MAROC
08/04/2016 06h:56 CET | Actualisé 08/04/2016 06h:58 CET

Seuil électoral: Benkirane approuve l'abaissement, Abdelilah non

Abdelillah Benkirane, secretary-general of the Islamist Justice and Development party (PJD), casts his ballot at a polling station in Rabat September 4, 2015.  Morocco's ruling Islamist party on Friday faced a major test of its dominance as polls opened for local elections for which most opposition parties have campaigned on anti-corruption platforms and against privileges for the elite. REUTERS/Youssef Boudlal
Youssef Boudlal / Reuters
Abdelillah Benkirane, secretary-general of the Islamist Justice and Development party (PJD), casts his ballot at a polling station in Rabat September 4, 2015. Morocco's ruling Islamist party on Friday faced a major test of its dominance as polls opened for local elections for which most opposition parties have campaigned on anti-corruption platforms and against privileges for the elite. REUTERS/Youssef Boudlal

ÉLECTIONS - Le Chef du gouvernement approuve l'abaissement du seuil électoral. L'information a de quoi surprendre, quand on sait que le Parti de la justice et du développement (PJD) s'est longtemps opposé – et s'oppose toujours – à l'abaissement du seuil à 3%.

Alors que Souleiman El Amrani, vice-secrétaire général du PJD et porte-parole du parti indique que le ministère de l'Intérieur Mohamed Hassad n'a pas pris contact avec son parti concernant l'abaissement du seuil électoral, il s'avère que le ministre de l'Intérieur a bien notifié Abdelilah Benkirane de sa décision d'abaisser le seuil. Et la décision a été approuvée par Abdelilah Benkirane.

Mais "l'approbation de l'abaissement du seuil par le Chef du gouvernement ne nous engage à rien. Abdelilah Benkirane nous a bien signalé qu'il a pris cette décision en tant que Chef du gouvernement, qui prend en considération ce que la majorité des partis marocains veut." Néanmoins, "dans ce débat sur le seuil électoral, Abdelilah Benkirane estime que le parti peut prendre la décision qu'il souhaite, et la défendre, comme le restant des partis politiques", nous indique Abdelhak El Arabi, président de la commission des élections au Parti de la justice et du développement (PJD).

Le PJD continuera donc de défendre le maintien du seuil électoral à 6%. Faute de pouvoir le relever: "nous ne demandons pas le relèvement du seuil à 10%, comme l'Istiqlal, mais dans l'idéal, nous pensons qu'un seuil de 8% est raisonnable. Néanmoins, après une réunion du secrétariat général du parti, nous sommes sortis avec la conclusion selon laquelle le seuil actuel ne pose pas de problème", explique M. El Arabi.

Intégration vs fragmentation

Les formations politiques qui soutiennent l'abaissement du seuil avancent que cela permettra d'intégrer "le maximum de courants et de forces politiques dans les institutions", comme l'a expliqué au HuffPost Maroc Karim Taj, membre du bureau du Parti du progrès et du socialisme (PPS).

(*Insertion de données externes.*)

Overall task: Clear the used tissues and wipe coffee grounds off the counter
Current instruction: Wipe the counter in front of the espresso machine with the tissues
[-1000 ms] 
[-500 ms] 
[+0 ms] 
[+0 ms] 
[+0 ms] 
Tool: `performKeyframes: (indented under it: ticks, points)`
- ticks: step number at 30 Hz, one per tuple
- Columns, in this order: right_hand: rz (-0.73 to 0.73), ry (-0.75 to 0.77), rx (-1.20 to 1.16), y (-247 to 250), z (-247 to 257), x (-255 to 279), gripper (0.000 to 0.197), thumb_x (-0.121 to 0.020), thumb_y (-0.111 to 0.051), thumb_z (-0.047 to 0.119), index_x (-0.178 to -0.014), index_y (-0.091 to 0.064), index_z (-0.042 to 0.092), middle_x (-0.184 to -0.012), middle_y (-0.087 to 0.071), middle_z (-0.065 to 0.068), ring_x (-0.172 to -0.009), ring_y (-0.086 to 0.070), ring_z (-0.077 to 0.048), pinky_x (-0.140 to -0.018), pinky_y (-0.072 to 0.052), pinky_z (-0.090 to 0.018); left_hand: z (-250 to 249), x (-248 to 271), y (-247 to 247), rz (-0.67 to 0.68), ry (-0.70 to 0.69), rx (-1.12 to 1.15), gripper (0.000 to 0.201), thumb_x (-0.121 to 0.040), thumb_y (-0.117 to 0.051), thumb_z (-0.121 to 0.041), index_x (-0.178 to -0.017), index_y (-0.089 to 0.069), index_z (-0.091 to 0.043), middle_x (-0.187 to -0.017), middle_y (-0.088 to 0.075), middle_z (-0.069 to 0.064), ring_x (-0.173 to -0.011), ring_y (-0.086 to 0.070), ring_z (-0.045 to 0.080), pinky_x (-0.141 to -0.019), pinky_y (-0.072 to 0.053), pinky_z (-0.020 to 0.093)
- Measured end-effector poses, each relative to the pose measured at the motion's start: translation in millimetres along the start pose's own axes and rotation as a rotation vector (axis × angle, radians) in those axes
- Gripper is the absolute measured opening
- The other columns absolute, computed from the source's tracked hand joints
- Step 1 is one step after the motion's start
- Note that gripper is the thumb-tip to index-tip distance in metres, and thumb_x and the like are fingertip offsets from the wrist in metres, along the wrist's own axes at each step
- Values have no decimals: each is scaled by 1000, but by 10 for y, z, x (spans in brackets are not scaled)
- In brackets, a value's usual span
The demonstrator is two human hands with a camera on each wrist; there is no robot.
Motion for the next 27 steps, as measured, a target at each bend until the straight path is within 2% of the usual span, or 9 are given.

Ceux qui s'y opposent, comme le Parti de l'Istiqlal (PI) et le PJD, estiment qu'un abaissement du seuil électoral contribuera à une plus grande fragmentation du jeu politique. Il permettra aux petits partis, non ou faiblement représentés au parlement aujourd'hui, de n'être pas exclus de la répartition des sièges, et, ainsi, ne rendra que plus hétéroclites les coalitions entre partis, qui seront de plus en plus nombreux à siéger au parlement, selon le PJD.

Le non-dit, c'est qu'il conduira aussi à une réduction du nombre de sièges des grands partis à la Chambre des représentants. Citant une source de la direction du PJD, le quotidien Akhbar Al-Yaoum rapportait, il y a quelques semaines, que le parti de la lampe s'attend à remporter entre 120 et 130 sièges avec un seuil de 6%, mais ne pourra pas obtenir plus de 60 sièges si le seuil venait à être abaissé à 3%.

Sans se pencher sur la validité de ce calcul – le PJD risque, en effet, de perdre des sièges, à l'instar des autres grands partis politiques, mais une division du seuil par deux ne s'accompagnera pas forcément d'une division des sièges potentiels par deux – la principale raison qui pousse les grands partis que sont l'Istiqlal et le PJD à s'opposer à l'abaissement du seuil est, effectivement, leur crainte de perdre des sièges au parlement. Et donc de former des majorités de plus en plus fragiles, s'ils venaient à former majorité.